> _Task goal_
How many of the lines in the data contain "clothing"? Give only the number.

BEGIN Data to examine

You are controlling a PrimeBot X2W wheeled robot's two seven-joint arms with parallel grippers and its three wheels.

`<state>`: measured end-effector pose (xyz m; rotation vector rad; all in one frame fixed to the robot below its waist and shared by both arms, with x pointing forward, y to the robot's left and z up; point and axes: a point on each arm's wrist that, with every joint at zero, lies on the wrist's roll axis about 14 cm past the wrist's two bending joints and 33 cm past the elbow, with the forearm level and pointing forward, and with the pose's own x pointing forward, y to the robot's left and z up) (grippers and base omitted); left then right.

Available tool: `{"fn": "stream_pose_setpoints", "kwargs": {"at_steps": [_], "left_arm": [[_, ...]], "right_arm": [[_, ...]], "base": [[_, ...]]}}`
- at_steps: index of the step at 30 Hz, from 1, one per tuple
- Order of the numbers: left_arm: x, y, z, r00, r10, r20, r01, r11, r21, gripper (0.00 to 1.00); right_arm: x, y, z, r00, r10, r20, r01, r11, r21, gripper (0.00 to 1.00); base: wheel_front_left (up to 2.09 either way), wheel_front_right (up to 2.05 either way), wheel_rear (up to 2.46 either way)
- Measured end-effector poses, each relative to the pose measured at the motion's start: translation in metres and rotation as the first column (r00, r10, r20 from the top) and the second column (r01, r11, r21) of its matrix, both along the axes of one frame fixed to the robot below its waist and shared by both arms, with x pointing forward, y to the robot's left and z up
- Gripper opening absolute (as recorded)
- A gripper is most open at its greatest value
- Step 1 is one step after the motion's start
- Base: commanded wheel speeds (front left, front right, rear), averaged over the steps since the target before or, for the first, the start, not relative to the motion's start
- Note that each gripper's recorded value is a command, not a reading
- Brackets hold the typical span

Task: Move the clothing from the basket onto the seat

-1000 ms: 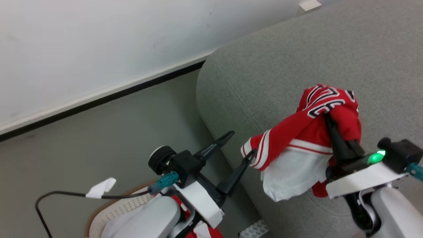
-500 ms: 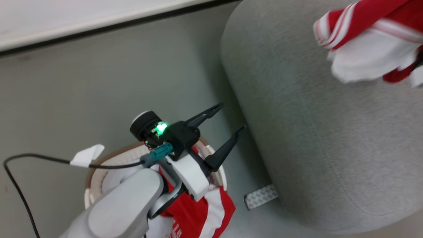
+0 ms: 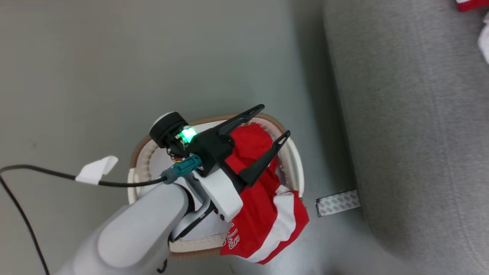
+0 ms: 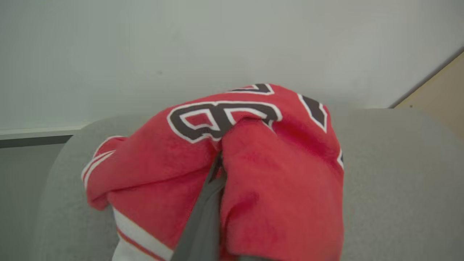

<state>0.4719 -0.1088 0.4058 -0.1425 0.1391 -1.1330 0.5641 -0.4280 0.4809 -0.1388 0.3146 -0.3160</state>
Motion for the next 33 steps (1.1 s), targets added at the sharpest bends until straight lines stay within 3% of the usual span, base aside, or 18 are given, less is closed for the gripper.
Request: {"fn": "stream_pose_setpoints", "kwargs": {"at_steps": [5, 9, 10, 11, 12, 14, 20, 28, 33], "left_arm": [[0.006, 0.015, -0.016, 0.999, 0.037, -0.023, -0.036, 0.999, 0.018, 1.0], [0.007, 0.019, -0.018, 0.998, 0.051, -0.023, -0.05, 0.999, 0.021, 1.0], [0.008, 0.019, -0.015, 0.998, 0.053, -0.02, -0.053, 0.998, 0.019, 1.0], [0.008, 0.019, -0.013, 0.998, 0.056, -0.016, -0.056, 0.998, 0.016, 1.0], [0.008, 0.019, -0.011, 0.998, 0.056, -0.012, -0.056, 0.998, 0.014, 1.0], [0.008, 0.018, -0.008, 0.998, 0.058, -0.004, -0.058, 0.998, 0.014, 1.0], [0.005, 0.016, 0.011, 0.998, 0.064, 0.028, -0.064, 0.998, 0.004, 1.0], [-0.007, 0.026, 0.052, 0.987, 0.144, 0.065, -0.143, 0.99, -0.015, 1.0], [-0.013, 0.041, 0.088, 0.966, 0.233, 0.109, -0.229, 0.972, -0.046, 1.0]], "right_arm": [[-0.02, -0.001, -0.078, 0.963, -0.051, -0.264, 0.068, 0.996, 0.055, 0.0], [-0.028, 0.002, -0.098, 0.945, -0.062, -0.323, 0.092, 0.992, 0.08, 0.0], [-0.029, 0.002, -0.097, 0.943, -0.064, -0.326, 0.096, 0.992, 0.082, 0.07], [-0.031, 0.002, -0.097, 0.941, -0.066, -0.332, 0.099, 0.991, 0.085, 0.27], [-0.032, 0.003, -0.097, 0.939, -0.064, -0.337, 0.098, 0.991, 0.086, 0.4], [-0.033, 0.004, -0.093, 0.939, -0.06, -0.338, 0.093, 0.992, 0.082, 1.0], [-0.048, 0.014, -0.085, 0.927, -0.034, -0.373, 0.07, 0.994, 0.084, 1.0], [-0.098, 0.025, -0.059, 0.905, 0.016, -0.426, 0.029, 0.995, 0.099, 1.0], [-0.102, 0.039, 0.002, 0.961, 0.112, -0.254, -0.095, 0.992, 0.077, 1.0]], "base": [[0.0, 0.0, 0.0], [0.0, 0.0, 0.0], [0.0, 0.0, 0.0], [0.0, 0.0, 0.0], [0.0, 0.0, 0.0], [0.0, 0.0, 0.0], [0.0, 0.0, 0.0], [0.0, 0.0, 0.0], [0.0, 0.0, 0.0]]}}
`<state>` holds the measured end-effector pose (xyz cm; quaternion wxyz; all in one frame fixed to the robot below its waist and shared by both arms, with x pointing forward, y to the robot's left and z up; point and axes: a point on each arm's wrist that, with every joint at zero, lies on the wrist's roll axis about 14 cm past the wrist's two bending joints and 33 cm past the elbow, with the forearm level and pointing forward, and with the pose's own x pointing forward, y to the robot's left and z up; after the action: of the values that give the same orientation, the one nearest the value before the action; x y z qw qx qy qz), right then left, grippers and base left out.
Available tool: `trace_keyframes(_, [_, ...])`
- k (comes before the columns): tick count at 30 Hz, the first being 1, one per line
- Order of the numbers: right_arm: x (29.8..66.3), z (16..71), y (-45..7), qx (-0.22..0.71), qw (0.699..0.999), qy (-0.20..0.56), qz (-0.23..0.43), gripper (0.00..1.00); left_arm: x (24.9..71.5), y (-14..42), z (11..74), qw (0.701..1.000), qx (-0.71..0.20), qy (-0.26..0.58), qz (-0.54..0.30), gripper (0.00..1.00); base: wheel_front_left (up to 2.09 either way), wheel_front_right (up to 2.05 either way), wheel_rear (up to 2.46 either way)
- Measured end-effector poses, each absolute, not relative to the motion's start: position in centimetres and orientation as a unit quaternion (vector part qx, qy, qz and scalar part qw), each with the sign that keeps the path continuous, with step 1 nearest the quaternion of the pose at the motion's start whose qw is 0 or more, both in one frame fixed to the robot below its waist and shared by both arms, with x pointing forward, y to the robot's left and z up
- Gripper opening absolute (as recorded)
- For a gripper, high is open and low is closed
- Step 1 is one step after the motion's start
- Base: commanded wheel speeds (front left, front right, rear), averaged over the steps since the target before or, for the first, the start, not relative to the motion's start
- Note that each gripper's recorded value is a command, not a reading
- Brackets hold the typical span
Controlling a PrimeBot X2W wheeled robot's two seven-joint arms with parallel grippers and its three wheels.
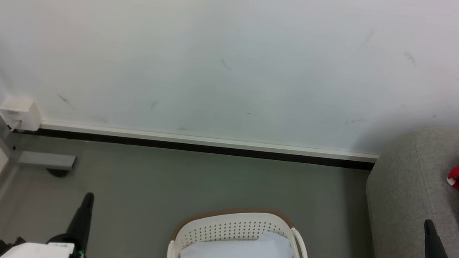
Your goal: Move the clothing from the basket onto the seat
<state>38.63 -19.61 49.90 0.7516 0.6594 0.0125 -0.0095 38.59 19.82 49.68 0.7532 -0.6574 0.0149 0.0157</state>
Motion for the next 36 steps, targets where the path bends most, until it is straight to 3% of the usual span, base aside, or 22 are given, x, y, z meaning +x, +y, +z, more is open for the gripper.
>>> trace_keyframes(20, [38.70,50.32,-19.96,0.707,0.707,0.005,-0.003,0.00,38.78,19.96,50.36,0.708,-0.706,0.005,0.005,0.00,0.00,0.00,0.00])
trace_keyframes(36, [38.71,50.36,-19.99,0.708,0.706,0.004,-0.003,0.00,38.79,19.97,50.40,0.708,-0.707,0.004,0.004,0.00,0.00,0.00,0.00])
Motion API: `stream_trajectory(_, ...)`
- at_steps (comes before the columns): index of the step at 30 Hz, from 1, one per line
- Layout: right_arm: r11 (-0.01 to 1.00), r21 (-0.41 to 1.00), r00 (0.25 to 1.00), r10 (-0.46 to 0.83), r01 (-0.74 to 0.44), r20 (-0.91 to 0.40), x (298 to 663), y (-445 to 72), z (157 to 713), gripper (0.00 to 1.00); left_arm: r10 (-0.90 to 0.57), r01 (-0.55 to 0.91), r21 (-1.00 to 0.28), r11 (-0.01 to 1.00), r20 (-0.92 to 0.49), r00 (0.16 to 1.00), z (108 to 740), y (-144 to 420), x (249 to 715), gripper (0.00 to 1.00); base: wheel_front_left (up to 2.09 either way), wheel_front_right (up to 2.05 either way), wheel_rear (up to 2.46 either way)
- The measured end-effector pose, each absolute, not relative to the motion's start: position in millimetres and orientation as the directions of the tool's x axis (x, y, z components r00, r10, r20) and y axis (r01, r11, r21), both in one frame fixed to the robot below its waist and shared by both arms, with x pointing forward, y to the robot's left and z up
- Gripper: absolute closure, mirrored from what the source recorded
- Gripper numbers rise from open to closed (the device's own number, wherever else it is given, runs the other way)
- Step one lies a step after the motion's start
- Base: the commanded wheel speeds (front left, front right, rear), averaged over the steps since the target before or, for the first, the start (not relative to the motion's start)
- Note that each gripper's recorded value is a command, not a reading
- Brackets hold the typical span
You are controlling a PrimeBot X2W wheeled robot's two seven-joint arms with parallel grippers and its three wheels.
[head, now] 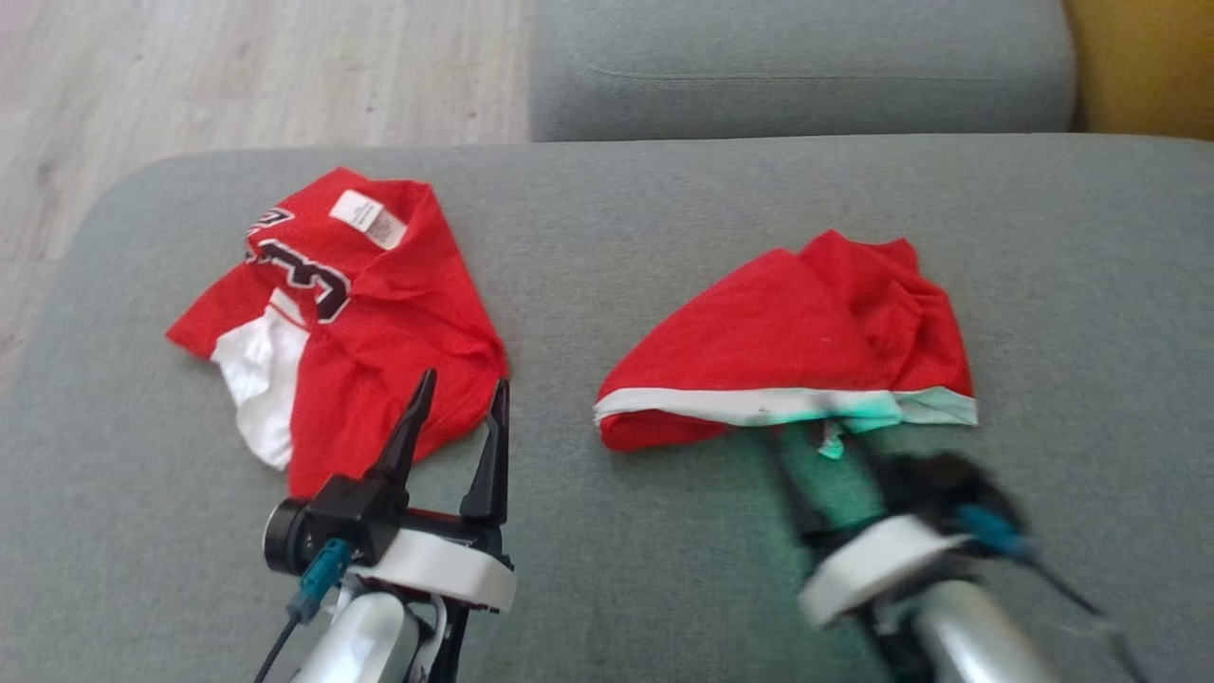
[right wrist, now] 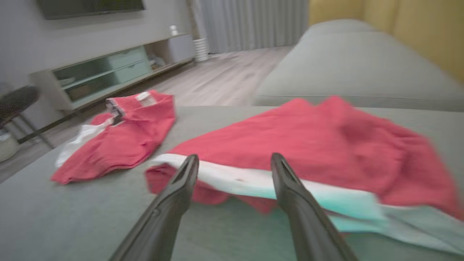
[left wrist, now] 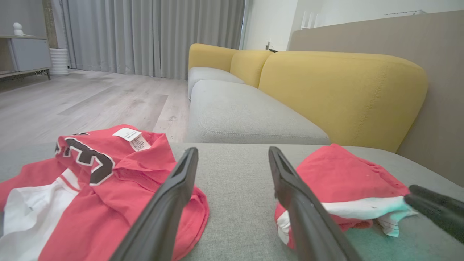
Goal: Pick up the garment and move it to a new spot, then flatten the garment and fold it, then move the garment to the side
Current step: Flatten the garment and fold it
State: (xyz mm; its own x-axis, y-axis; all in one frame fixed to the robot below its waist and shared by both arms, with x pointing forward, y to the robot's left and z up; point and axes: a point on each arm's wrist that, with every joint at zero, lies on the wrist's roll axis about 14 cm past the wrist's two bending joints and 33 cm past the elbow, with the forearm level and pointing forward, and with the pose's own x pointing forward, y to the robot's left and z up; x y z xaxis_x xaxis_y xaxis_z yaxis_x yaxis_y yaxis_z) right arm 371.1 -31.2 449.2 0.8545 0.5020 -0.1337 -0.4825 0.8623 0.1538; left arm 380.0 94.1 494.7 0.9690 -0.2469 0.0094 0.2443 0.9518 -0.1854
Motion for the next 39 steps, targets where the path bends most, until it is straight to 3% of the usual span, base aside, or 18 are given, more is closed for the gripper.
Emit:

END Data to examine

> _Written solution_
2